Trump’s Attorney General Warns Arrested Judge Is Just the Beginning
The FBI arrested a judge in Milwaukee for allegedly helping an undocumented immigrant evade arrest.

Attorney General Pam Bondi warned Friday that the arrest of a judge in Wisconsin was only the beginning of Donald Trump’s law enforcement crackdown on the judiciary.
Judge Hannah Dugan was arrested earlier in the day on charges of obstruction for supposedly misdirecting Immigration and Customs Enforcement agents away from Eduardo Flores-Ruiz, an immigrant attending a pretrial hearing at the Milwaukee County Courthouse last week.
While discussing the case during an appearance on Fox News, Bondi said that judges attempting to help immigrants evade arrest were “deranged.”
“I think some of these judges think they are beyond and above the law, and they are not,” Bondi said. “And we are sending a very strong message today: If you are harboring a fugitive, we don’t care who you are, if you are helping hide one, if you are giving a TdA member guns, anyone who is illegally in this country, we will come after you and we will prosecute you. We will find you.”
Crucially, Dugan is not accused of supplying a member of Tren de Aragua with guns. She is charged with two federal counts of obstruction, one for concealing a person from discovery and arrest, and another for obstruction of federal government proceedings.
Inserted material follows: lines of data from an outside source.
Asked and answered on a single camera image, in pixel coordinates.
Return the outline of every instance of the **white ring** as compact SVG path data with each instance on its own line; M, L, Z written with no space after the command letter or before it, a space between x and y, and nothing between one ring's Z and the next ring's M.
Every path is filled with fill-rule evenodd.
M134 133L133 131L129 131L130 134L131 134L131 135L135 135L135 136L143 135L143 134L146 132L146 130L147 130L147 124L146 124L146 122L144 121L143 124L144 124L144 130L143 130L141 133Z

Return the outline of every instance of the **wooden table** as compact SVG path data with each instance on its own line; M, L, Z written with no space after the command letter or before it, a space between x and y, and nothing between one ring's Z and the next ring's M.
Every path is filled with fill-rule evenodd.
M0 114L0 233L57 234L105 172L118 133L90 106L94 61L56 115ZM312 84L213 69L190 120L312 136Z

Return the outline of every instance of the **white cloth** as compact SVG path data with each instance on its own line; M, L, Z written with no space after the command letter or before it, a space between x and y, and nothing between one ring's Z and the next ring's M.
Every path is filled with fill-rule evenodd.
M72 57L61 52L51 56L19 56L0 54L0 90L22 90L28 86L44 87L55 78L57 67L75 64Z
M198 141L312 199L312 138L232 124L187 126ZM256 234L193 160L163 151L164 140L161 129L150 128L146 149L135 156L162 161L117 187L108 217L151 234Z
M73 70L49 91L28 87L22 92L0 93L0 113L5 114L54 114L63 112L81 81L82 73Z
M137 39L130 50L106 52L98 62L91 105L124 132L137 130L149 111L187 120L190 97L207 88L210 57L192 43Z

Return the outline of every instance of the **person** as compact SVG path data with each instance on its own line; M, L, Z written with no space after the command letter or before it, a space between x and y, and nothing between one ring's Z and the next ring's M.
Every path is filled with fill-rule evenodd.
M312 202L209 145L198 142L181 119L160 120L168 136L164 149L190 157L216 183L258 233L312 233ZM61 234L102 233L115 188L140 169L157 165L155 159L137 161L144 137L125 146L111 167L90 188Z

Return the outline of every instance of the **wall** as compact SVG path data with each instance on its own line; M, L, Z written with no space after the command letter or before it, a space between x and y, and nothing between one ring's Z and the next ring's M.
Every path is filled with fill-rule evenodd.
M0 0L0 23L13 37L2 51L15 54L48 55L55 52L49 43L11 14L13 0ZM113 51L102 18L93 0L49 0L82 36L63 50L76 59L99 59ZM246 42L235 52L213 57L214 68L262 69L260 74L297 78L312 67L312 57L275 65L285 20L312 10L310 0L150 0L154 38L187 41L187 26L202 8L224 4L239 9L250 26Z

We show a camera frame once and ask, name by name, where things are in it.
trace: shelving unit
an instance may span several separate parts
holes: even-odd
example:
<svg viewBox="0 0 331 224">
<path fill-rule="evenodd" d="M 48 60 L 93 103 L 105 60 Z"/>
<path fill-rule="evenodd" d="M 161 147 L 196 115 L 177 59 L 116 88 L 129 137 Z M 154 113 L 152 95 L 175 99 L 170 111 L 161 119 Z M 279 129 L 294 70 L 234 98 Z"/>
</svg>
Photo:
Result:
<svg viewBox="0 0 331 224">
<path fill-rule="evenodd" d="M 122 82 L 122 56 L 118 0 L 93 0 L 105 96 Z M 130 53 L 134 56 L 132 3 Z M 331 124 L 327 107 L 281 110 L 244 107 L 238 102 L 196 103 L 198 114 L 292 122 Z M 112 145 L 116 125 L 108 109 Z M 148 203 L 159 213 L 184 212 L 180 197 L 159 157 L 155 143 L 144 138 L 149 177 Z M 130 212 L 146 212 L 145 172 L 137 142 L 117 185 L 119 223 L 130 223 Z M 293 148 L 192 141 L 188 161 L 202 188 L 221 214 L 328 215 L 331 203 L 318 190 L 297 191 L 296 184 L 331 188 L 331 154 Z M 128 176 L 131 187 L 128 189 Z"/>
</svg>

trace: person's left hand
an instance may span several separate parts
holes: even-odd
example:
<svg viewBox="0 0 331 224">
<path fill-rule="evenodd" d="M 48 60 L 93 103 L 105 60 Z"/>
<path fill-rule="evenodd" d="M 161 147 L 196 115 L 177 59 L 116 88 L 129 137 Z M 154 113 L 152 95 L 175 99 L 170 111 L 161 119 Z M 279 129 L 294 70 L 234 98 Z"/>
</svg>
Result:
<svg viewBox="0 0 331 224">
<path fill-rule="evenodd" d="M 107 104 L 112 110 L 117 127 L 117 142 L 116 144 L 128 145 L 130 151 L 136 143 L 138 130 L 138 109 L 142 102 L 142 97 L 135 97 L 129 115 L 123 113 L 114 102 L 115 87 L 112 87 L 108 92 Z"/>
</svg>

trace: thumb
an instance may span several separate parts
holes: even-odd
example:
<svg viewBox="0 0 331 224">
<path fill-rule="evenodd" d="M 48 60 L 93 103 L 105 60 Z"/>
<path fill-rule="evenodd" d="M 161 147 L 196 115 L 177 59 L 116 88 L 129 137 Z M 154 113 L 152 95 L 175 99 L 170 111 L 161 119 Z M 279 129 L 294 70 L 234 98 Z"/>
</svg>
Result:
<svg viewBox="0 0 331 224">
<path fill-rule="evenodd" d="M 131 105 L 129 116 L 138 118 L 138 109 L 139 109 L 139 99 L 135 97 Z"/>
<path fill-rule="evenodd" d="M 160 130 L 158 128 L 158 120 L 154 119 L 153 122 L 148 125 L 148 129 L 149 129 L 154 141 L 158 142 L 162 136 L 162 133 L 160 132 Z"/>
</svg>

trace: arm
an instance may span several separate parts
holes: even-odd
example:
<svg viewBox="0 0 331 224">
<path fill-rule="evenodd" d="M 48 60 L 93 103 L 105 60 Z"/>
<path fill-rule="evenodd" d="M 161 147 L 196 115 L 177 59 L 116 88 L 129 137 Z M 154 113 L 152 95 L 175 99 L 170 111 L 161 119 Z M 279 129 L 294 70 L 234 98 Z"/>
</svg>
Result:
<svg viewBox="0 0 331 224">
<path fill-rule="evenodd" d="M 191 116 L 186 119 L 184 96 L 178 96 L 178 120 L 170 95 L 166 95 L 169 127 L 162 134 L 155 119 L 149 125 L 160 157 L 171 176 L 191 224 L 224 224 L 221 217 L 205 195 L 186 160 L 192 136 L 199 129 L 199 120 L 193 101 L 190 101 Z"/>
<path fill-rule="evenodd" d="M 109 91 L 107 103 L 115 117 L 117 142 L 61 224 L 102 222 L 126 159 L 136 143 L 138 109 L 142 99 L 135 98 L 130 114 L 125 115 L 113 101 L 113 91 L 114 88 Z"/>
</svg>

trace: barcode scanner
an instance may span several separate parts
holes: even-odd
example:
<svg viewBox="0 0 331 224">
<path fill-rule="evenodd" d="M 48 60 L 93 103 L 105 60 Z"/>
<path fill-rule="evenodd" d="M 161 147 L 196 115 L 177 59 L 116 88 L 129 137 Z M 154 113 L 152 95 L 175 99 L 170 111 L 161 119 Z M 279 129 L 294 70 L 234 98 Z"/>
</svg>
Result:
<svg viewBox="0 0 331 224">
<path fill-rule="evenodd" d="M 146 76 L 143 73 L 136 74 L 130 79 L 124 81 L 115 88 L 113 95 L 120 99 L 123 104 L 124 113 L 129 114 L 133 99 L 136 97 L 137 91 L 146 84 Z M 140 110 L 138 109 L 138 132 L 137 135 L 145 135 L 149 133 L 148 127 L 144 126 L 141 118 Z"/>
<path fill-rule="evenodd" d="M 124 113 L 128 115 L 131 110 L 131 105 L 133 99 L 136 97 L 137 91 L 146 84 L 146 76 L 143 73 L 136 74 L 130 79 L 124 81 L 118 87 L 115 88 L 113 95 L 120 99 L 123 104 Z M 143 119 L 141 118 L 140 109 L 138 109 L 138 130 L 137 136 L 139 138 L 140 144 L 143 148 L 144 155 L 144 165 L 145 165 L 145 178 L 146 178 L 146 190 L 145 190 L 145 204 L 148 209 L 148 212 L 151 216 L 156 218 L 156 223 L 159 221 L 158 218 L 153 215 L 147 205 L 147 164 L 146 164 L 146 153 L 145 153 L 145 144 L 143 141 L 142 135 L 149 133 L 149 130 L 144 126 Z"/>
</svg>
According to the Department of Justice’s filing, Dugan allegedly let Florez-Ruiz enter the courtroom through a side door typically reserved for a jury. He then used a public hallway in the courthouse to get into an elevator and exit the building before ICE officers could stop him. If Dugan is convicted, the charges may result in a maximum penalty of six years in prison.
During an appearance in federal court Friday, Dugan’s lawyer Craig Mastantuono said that his client “wholeheartedly protests the arrest and believes it was not made in the interests of public safety.”
Bondi, who has been a fierce defender of the president’s immigration agenda—including its wrongful deportation of immigrants—has now taken up the mantle of antagonizing state and federal judges on behalf of the increasingly hostile executive branch.
Last week, Trump’s director of counterterrorism argued that anyone opposed to Trump’s immigration agenda was “aiding and abetting” terrorists.
Dugan’s arrest comes as Trump continues his widespread attack on immigration judges, eight of whom have been fired or put on leave in the last week across California, Massachusetts, and Louisiana.